HndsmKansan saidIt wasn't until the next year that I went through a metamorphosis, really started to accept (and like) myself...... and I apologized to that guy, who the year before I rebuffed. He still wanted to date me, but by then there was another man in the mix. He's still here.... lol
Another heartfelt story, like GuiltyGear's. Thanks.
I've told the story here before of how I came out in a flash, less than 24 hours. And during the first few hours I was depressed about my self-discovery that I was gay. I knew gay was bad, because most of the world said so, and certainly the Army, from which I had recently retired.
But then I turned it around. A rationalization, perhaps, but I've never been a conventional thinker. I like to reexamine things from many angles.
And I thought to myself: "I KNOW I'm a good & decent person, that's a constant, a given, that hasn't changed. Therefore, if I'm gay, then gay can't be as perverted and indecent as I've been led to believe. And that goes for other gays, as well."
A bit simplistic, granted, but at the end of that first day I was happy to realize that I was gay. If for no other reason than it resolved all the confusing conflicts I'd felt inside me all my life, both conscious & unconscious, answered all the mysteries about myself that I could never before resolve.

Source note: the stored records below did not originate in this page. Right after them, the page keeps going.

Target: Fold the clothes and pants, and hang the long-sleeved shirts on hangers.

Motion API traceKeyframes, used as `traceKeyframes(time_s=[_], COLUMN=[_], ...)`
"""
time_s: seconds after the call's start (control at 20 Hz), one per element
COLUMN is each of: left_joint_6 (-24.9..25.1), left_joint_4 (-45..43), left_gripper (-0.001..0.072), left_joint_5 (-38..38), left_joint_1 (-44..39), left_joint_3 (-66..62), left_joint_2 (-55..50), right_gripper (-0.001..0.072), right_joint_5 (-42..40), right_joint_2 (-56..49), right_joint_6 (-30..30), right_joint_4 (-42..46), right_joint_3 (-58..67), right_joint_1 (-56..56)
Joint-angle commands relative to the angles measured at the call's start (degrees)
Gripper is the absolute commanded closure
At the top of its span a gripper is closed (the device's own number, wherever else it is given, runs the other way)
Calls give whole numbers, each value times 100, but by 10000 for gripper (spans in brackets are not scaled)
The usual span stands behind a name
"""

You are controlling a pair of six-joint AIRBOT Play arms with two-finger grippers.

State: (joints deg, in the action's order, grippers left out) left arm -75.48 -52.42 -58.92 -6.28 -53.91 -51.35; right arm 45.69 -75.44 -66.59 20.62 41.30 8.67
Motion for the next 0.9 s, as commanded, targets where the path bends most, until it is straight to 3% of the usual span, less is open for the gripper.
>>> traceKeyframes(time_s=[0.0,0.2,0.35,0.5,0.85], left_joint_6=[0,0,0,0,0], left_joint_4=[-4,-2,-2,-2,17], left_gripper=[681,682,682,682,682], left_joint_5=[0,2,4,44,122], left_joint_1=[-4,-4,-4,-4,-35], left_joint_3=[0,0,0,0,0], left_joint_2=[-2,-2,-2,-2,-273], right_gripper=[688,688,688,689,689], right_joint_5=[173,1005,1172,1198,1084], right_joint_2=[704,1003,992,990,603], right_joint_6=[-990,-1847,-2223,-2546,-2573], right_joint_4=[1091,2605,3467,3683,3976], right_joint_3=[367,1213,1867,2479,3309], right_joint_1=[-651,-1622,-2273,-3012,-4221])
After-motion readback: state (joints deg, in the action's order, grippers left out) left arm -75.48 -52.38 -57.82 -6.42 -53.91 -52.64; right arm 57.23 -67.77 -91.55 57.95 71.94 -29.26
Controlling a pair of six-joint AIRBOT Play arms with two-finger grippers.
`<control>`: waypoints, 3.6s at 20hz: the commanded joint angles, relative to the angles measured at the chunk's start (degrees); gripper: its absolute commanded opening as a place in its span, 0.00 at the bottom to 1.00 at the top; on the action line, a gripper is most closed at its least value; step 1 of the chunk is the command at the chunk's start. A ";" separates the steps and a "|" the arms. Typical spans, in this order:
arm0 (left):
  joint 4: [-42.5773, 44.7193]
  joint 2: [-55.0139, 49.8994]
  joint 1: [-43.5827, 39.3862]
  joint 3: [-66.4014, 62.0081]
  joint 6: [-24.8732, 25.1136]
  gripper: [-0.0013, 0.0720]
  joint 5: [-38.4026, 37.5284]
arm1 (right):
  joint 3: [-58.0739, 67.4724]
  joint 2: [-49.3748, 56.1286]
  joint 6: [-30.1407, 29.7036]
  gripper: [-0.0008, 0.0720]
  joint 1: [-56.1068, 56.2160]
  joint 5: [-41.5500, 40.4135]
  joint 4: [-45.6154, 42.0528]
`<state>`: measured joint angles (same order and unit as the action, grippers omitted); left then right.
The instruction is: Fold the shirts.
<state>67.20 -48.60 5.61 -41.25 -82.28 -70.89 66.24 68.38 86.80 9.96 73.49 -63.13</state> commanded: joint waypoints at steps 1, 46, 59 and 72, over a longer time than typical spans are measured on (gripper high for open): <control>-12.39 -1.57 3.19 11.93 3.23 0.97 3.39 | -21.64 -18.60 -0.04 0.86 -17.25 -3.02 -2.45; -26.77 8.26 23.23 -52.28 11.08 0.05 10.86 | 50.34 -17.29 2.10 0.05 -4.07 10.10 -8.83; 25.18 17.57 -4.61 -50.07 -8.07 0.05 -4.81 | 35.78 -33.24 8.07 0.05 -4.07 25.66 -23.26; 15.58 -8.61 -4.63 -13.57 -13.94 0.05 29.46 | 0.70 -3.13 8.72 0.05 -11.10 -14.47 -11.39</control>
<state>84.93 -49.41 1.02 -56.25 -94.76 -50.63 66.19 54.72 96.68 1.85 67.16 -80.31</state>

And there's nothing I hate more than questions for which I have no answers. Now I had it all figured out at last, better late than never, and I immediately jumped into the gay world very prominently with both feet, no closeted interim period for me at all (closeted = knowing you're gay but concealing it, versus my former deep psychological denial that I even WAS gay). I now celebrate that coming-out day annually as my "second birthday," having just passed my 16th.
Your metamorphosis may not have been as virtually instantaneous as mine was, but at least you say you had it. That, after all, is the very essence of Gay Pride, to erase that sense of shame, guilt & fear. Continue to accept and like yourself as a gay man.